**Supplied data:**
========================================

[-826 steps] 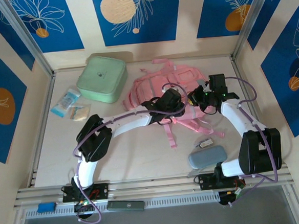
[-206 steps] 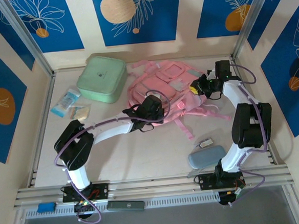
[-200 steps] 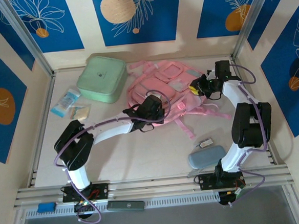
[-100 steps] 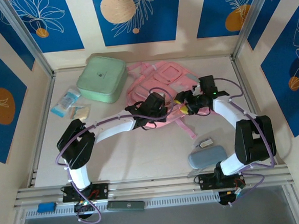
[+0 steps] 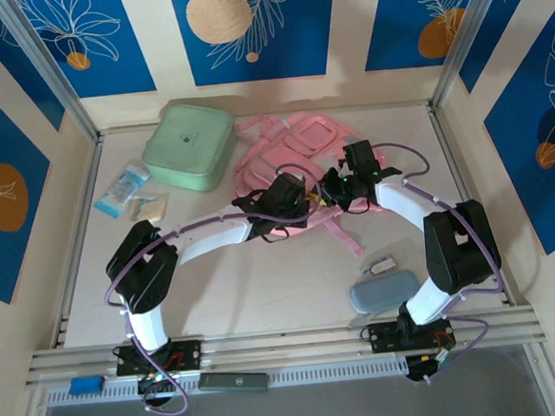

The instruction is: Pack the student bag

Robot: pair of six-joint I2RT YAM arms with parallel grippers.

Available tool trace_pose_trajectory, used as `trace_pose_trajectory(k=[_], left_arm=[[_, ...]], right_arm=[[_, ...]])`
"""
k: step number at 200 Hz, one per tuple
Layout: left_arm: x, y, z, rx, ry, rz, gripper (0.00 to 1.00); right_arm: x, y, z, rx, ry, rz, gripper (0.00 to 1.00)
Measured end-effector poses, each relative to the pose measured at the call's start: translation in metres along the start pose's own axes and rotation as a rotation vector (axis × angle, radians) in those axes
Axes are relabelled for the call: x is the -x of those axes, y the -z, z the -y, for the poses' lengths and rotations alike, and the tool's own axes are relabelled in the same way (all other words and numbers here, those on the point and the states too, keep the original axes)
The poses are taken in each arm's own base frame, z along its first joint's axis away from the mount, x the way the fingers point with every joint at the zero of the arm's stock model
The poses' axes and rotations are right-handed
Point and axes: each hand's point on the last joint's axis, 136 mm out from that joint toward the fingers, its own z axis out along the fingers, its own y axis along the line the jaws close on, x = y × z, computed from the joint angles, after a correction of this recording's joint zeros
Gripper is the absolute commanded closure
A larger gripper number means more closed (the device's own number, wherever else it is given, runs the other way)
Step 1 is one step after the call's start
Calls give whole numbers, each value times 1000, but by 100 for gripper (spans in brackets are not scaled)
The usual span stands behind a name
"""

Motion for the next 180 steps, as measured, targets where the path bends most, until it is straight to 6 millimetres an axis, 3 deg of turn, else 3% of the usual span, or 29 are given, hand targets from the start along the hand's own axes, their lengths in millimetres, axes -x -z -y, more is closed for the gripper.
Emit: trace_pose_trajectory(k=[44, 90, 110, 144, 157, 180], left_arm=[[-9, 19, -20, 6, -27, -10, 100], [-17, 15, -13, -59, -54, -49, 100], [-21, 6, -15, -61, -58, -64, 86], [-29, -8, -18, -49, -82, -87, 77], [-30, -13, -19, -49, -82, -88, 79], [-31, -17, -21, -40, -90, -87, 95]], right_arm=[[12, 26, 19, 21, 19, -60, 100], [15, 35, 21, 10, 56, -66, 100], [15, 35, 21, 4, 64, -63, 100], [15, 35, 21, -1, 69, -58, 100], [14, 35, 20, -3, 73, -55, 100], [14, 35, 20, -3, 77, -55, 100]])
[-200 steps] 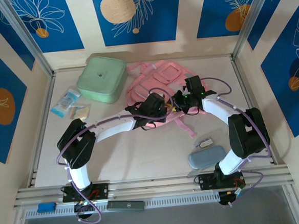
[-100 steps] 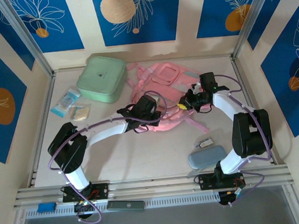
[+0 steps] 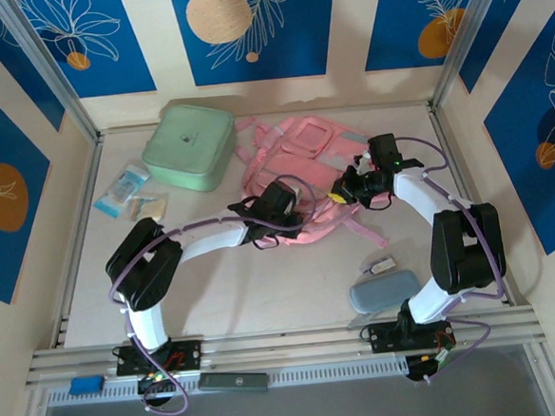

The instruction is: Pack the student bag

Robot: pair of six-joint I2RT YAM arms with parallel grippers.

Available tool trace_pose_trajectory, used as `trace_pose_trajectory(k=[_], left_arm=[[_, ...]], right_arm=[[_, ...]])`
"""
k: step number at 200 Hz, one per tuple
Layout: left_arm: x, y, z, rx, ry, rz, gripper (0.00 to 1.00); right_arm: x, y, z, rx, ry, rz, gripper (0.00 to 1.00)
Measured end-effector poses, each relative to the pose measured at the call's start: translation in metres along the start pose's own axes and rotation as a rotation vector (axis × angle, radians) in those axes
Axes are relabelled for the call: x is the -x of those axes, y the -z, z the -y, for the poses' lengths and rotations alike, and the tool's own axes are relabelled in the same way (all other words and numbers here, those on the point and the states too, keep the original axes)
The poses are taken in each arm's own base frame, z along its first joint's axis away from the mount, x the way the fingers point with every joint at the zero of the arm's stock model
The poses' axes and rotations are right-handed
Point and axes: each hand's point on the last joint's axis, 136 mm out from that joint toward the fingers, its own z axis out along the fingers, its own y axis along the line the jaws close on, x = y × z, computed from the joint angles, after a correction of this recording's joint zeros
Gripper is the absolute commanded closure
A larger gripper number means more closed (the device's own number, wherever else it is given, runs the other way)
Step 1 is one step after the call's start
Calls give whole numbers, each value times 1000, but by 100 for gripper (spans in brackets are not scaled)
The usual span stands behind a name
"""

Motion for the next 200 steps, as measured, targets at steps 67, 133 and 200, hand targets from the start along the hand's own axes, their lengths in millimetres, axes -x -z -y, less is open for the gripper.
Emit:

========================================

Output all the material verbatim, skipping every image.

**Your solution:**
[-826 steps] 
[-206 steps] 
[-200 steps] 
[-100 steps] 
[+0 steps] 

The instruction is: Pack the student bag

Robot: pair of six-joint I2RT YAM arms with parallel grippers.

Available tool trace_pose_trajectory, used as `trace_pose_trajectory(k=[_], left_arm=[[_, ...]], right_arm=[[_, ...]])`
"""
k: step number at 200 Hz, one per tuple
Layout: left_arm: x, y, z, rx, ry, rz, gripper (0.00 to 1.00); right_arm: x, y, z, rx, ry, rz, gripper (0.00 to 1.00)
Measured end-effector poses, each relative to the pose measured at the call's start: translation in metres along the start pose's own axes and rotation as a rotation vector (axis × angle, radians) in those axes
Axes are relabelled for the call: x is the -x of those axes, y the -z, z the -y, for the poses' lengths and rotations alike, and the tool's own axes are relabelled in the same way (all other words and numbers here, those on the point and the states too, keep the original axes)
The poses are taken in each arm's own base frame, z along its first joint's axis away from the mount, x the way the fingers point with every joint at the zero of the arm's stock model
The poses' axes and rotations are right-handed
Point and axes: each hand's point on the last joint's axis, 136 mm out from that joint toward the fingers, its own z axis out along the fingers, its own y axis along the line the jaws close on, x = y × z, computed from the joint angles, after a correction of this recording's joint zeros
Gripper is the absolute commanded closure
A larger gripper number means more closed (the device's own number, wherever else it is given, runs the other way)
Step 1 is one step after the call's start
Calls give whole numbers, each value times 1000, but by 100 for gripper (spans in brackets are not scaled)
The usual span stands behind a name
"""

Motion for the next 180 steps, as measured, targets where the path bends most, until it is straight to 6 millimetres an axis, 3 deg of turn, else 3% of the usual span, or 29 are given, hand targets from the start along the hand's own axes, their lengths in millimetres, axes -x -z -y, more is closed for the gripper.
Emit: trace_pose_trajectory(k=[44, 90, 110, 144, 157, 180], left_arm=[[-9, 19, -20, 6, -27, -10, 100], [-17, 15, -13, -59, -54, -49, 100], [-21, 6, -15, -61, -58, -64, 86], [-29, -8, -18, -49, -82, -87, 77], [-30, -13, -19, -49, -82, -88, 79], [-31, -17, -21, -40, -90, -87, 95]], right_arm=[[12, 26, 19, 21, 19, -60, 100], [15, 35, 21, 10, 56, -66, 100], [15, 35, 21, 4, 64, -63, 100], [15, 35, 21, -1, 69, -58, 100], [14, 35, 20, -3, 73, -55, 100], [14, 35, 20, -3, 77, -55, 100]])
[-200 steps] 
[-100 steps] 
[+0 steps] 

The instruction is: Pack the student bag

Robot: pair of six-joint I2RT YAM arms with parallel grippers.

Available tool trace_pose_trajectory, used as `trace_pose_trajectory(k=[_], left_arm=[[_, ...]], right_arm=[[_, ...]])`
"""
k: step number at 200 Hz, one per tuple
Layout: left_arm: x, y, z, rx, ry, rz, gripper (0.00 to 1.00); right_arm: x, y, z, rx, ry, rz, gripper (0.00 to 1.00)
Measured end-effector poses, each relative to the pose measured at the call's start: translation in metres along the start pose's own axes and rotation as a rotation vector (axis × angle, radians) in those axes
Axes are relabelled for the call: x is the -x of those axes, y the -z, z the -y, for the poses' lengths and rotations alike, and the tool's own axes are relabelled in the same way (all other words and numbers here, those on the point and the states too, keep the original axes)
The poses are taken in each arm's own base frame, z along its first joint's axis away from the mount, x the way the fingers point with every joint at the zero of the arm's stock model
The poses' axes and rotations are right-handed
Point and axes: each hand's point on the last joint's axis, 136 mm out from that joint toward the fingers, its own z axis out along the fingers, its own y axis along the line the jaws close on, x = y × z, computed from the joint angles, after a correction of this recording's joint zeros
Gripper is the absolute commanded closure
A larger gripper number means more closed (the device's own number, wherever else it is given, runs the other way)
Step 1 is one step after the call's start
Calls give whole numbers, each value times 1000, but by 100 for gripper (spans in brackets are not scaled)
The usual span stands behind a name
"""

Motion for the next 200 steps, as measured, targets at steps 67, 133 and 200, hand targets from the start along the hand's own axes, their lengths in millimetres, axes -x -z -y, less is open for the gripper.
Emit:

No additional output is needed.